Practical Efficiency
The algorithm's projection to a finite empirical subspace results in a loss function with constant Hessian curvature and non-saturating gradients, enhancing practical efficiency.
Stable Gradient Dynamics
GOPO maintains stable gradient dynamics and entropy preservation, outperforming clipping-based methods in certain regimes.
Demerits
Complexity
The theoretical underpinnings of GOPO are complex and may require significant computational resources for implementation.
Generalization
While GOPO shows competitive performance, its generalization capabilities across different tasks and datasets need further validation.
Empirical Validation
The empirical validation is limited to mathematical reasoning benchmarks, and its performance in other domains remains to be explored.
Expert Commentary
The article presents a significant advancement in the field of policy optimization for large language models.
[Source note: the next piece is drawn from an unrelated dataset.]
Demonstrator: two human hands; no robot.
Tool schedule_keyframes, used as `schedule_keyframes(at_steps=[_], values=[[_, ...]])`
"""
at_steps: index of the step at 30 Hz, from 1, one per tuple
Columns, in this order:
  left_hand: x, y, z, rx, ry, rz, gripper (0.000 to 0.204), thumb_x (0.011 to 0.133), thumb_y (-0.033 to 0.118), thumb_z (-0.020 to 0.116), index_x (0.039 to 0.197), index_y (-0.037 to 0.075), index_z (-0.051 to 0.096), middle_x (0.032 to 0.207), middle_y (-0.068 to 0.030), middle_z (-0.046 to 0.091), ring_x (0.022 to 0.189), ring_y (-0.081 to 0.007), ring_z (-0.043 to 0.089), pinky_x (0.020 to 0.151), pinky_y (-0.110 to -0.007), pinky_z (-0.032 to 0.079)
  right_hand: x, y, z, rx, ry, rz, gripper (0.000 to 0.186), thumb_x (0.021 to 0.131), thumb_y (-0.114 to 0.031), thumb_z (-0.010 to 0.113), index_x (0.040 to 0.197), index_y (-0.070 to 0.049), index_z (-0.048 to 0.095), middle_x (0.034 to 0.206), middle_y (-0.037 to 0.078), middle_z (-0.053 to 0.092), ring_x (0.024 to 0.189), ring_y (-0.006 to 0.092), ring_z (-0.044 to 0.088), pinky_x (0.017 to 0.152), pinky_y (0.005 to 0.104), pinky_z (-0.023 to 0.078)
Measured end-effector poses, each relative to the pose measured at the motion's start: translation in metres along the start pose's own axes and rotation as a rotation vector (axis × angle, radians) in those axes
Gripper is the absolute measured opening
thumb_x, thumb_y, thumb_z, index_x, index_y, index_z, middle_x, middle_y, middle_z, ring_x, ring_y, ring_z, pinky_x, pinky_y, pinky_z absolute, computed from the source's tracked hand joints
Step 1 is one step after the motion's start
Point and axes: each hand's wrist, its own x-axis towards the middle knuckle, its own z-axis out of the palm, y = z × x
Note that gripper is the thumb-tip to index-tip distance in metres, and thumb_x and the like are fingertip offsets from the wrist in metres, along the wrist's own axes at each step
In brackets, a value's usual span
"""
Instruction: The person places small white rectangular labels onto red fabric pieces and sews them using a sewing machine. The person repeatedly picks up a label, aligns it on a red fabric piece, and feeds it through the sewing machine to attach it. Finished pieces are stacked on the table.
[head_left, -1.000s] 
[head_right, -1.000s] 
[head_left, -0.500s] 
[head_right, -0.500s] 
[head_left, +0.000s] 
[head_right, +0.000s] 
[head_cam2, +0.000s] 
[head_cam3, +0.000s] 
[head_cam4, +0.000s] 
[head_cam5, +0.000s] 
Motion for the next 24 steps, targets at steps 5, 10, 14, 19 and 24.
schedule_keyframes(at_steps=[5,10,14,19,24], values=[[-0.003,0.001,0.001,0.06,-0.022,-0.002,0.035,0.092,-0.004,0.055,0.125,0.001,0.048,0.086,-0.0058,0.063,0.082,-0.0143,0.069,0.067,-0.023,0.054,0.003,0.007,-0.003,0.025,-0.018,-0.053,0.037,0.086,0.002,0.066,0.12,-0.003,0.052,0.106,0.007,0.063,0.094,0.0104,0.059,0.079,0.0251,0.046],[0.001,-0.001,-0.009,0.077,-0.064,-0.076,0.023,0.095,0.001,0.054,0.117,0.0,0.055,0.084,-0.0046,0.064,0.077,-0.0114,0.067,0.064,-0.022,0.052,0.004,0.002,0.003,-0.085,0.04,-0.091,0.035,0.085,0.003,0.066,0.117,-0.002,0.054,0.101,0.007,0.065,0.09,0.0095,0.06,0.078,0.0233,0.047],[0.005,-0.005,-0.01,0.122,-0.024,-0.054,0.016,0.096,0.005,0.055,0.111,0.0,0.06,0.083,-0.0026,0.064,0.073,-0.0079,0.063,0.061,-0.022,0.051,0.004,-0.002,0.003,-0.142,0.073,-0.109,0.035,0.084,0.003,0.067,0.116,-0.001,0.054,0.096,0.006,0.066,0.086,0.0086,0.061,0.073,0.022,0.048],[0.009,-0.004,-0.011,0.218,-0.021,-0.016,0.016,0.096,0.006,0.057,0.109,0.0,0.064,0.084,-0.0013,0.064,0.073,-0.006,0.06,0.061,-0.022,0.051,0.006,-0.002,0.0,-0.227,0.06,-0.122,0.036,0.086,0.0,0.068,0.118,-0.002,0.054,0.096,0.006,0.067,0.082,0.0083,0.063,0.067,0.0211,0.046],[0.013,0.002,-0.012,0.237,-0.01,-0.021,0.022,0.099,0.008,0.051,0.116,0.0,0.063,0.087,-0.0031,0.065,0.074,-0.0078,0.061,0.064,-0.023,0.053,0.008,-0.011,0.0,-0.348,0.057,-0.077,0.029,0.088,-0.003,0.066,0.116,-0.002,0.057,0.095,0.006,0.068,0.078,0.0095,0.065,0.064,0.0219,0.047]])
By leveraging the geometry of Hilbert function spaces, GOPO simplifies the optimization problem and introduces a novel approach to handling constraints and sparsity. The theoretical elegance of the algorithm is complemented by its practical efficiency, as demonstrated by the experiments. The constant Hessian curvature and non-saturating gradients are particularly noteworthy, as they address some of the key challenges in gradient-based optimization. However, the complexity of the theoretical framework and the need for further empirical validation are important considerations. Overall, GOPO represents a promising direction for future research in policy optimization and large language model alignment.
Recommendations
- ✓ Further empirical validation of GOPO across diverse tasks and datasets to assess its generalization capabilities.
- ✓ Exploration of the computational efficiency and scalability of GOPO in real-world applications.
- ✓ Investigation of the theoretical framework's applicability to other areas of machine learning and optimization problems.